By Aly W. | First published April 29, 2020 | Last modified October 5, 2020
Callan, A. W. (1988). Spironolactone therapy in hirsutism and acne. Australasian Journal of Dermatology, 29(3), 135–139. [DOI:10.1111/j.1440-0960.1988.tb00385.x]:
Several clinical studies have demonstrated reduced plasma androgen levels and androgen production in patients receiving spironolactone5–7. The mechanism postulated is inhibition of certain cytochrome P450-dependent hydroxylase enzymes required for the biosynthesis of androgens in the gonads and adrenals14. Menard et al14 demonstrated that spironolactone decreased androgen formation from progesterone in the testes of the male rate.
Serafini and Lobo13 demonstrated a suppression of adrenal androgen and cortisole production using 200 mg of spironolactone daily in a group of hirsute women.

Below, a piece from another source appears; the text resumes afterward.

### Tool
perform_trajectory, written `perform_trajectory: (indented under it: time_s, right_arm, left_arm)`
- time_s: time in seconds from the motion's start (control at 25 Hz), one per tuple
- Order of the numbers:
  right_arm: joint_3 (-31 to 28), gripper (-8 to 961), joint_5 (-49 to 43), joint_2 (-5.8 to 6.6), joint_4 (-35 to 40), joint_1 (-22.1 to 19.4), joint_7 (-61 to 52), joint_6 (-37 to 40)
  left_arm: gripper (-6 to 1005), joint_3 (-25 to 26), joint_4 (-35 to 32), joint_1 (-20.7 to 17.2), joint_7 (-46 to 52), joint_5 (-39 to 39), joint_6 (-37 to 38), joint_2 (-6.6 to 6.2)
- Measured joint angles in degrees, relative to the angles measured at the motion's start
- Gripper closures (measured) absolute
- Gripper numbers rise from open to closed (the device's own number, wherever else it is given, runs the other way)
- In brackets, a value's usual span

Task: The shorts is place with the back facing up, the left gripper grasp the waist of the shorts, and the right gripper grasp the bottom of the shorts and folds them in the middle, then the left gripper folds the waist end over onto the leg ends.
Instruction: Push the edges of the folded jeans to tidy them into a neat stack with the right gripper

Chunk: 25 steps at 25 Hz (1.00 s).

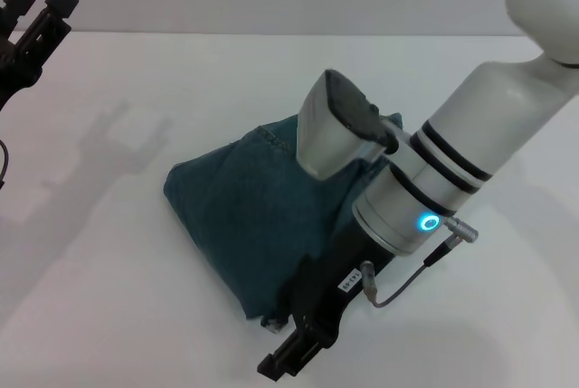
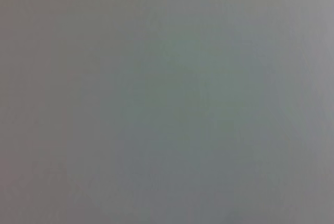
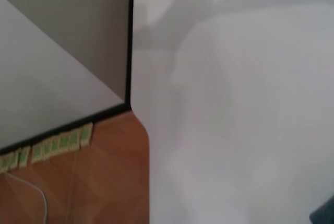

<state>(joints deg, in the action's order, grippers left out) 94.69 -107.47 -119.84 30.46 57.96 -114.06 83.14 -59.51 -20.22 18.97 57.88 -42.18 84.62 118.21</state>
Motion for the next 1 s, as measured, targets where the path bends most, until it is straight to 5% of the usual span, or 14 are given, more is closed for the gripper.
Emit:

Androstenedione plasma levels fell with therapy whereas DHEA and DHEAS levels remained unaltered. Although decreased cortisol production was demonstrated the basal cortisol levels remained unaltered with the dosage used and the decrease of cortisol production was minimal, being only demonstrated on ACTH testing. The mechanism postulated is inhibition of 11 beta-hydroxylase by spironolactone.
However, numerous studies suggest that, in the improvement of hirsutism, the peripheral antiandrogenic effect of spironolactone in blocking the androgen receptor is more significant than any effect on androgen production.7,9,14–16
Thus clinical improvement in hirsutism is observed before a decrease in plasma androgens is demonstrated5. Clinical improvement in hirsutism has also been seen without any accompanying fall in plasma androgens9,15. Cumming et al5 showed a decrease in plasma free androstanediol glucuronide levels (the metabolite of dihydrotestosterone) in spironolactone treated patients associated with clinical improvement in hirsutism whereas plasma total testosterone, free testosterone and androstenedione did not fall significantly. Thomas et al9 showed little change in urinary or plasma androgen levels in hirsute women treated with spironolactone 100 mg per day for 12 months. Only patients receiving the triphasic oral contraceptive preparation as well as the spironolactone showed a significant reduction in urinary and plasma androgens.
A number of clinical studies confirm clinical improvement in acne and decrease in sebum excretion rate in spironolactone treated patients9,16–18. Muhlemann et al18 showed significant improvement in acne in 75% of patients treated for three months with spironolactone 200 mg per day when compared with placebo. Although a fall in SHBG level was noted, no significant changes in plasma androgens or derived free testosterone were noted. Initial plasma androgen levels were no higher in subjects who responded to spironolactone treatment. The concomitant use of the oral contraceptive did not appear to influence the clinical response.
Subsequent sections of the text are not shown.